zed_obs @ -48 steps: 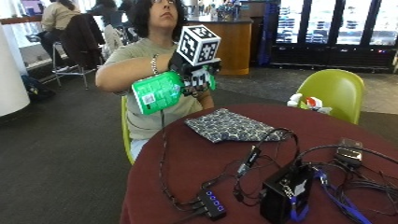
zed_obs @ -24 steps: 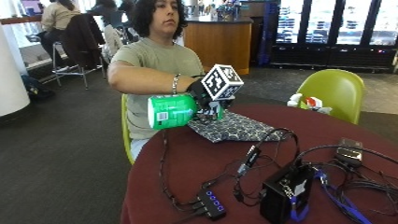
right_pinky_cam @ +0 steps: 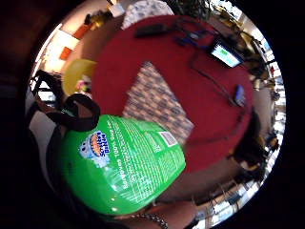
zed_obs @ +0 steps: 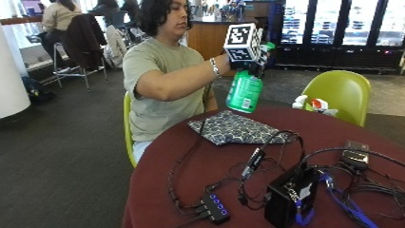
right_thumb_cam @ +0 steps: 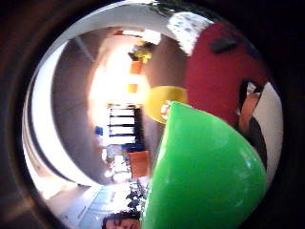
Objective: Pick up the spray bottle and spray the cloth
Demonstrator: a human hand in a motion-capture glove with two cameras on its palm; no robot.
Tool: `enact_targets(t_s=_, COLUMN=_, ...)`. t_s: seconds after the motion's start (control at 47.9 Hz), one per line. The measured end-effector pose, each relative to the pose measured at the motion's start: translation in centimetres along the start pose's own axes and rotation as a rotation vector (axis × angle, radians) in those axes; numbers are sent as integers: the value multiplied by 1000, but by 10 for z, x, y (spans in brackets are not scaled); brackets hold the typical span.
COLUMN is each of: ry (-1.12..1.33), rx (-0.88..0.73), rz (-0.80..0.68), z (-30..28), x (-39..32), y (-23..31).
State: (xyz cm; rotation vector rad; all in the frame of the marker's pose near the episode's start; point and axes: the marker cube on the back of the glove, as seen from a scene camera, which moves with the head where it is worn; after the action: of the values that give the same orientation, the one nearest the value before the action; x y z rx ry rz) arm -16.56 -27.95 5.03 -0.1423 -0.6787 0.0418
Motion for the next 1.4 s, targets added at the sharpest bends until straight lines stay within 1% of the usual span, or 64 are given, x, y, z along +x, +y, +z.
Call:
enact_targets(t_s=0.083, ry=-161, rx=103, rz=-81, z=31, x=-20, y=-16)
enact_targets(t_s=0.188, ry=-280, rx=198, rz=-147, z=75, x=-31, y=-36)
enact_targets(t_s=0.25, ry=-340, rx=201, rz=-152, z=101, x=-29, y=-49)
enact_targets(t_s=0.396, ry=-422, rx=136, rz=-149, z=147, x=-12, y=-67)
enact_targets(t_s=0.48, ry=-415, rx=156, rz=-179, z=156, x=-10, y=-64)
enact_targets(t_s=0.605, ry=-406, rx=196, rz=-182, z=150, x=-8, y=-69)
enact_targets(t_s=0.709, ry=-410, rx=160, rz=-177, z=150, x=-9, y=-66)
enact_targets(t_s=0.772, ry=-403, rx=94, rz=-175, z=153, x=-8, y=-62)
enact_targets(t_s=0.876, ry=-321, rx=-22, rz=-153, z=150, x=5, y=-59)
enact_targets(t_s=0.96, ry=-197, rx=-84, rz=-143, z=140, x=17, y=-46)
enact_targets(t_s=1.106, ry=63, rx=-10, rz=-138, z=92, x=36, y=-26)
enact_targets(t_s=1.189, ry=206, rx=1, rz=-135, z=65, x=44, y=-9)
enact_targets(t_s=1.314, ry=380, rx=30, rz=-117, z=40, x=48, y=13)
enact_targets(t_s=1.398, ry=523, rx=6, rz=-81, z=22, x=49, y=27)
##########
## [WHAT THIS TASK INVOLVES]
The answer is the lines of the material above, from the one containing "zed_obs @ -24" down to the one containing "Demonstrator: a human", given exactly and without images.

## [ANSWER SECTION]
zed_obs @ -24 steps: 
right_pinky_cam @ +0 steps: 
zed_obs @ +0 steps: 
right_thumb_cam @ +0 steps: 
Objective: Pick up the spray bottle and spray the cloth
Demonstrator: a human hand in a motion-capture glove with two cameras on its palm; no robot.

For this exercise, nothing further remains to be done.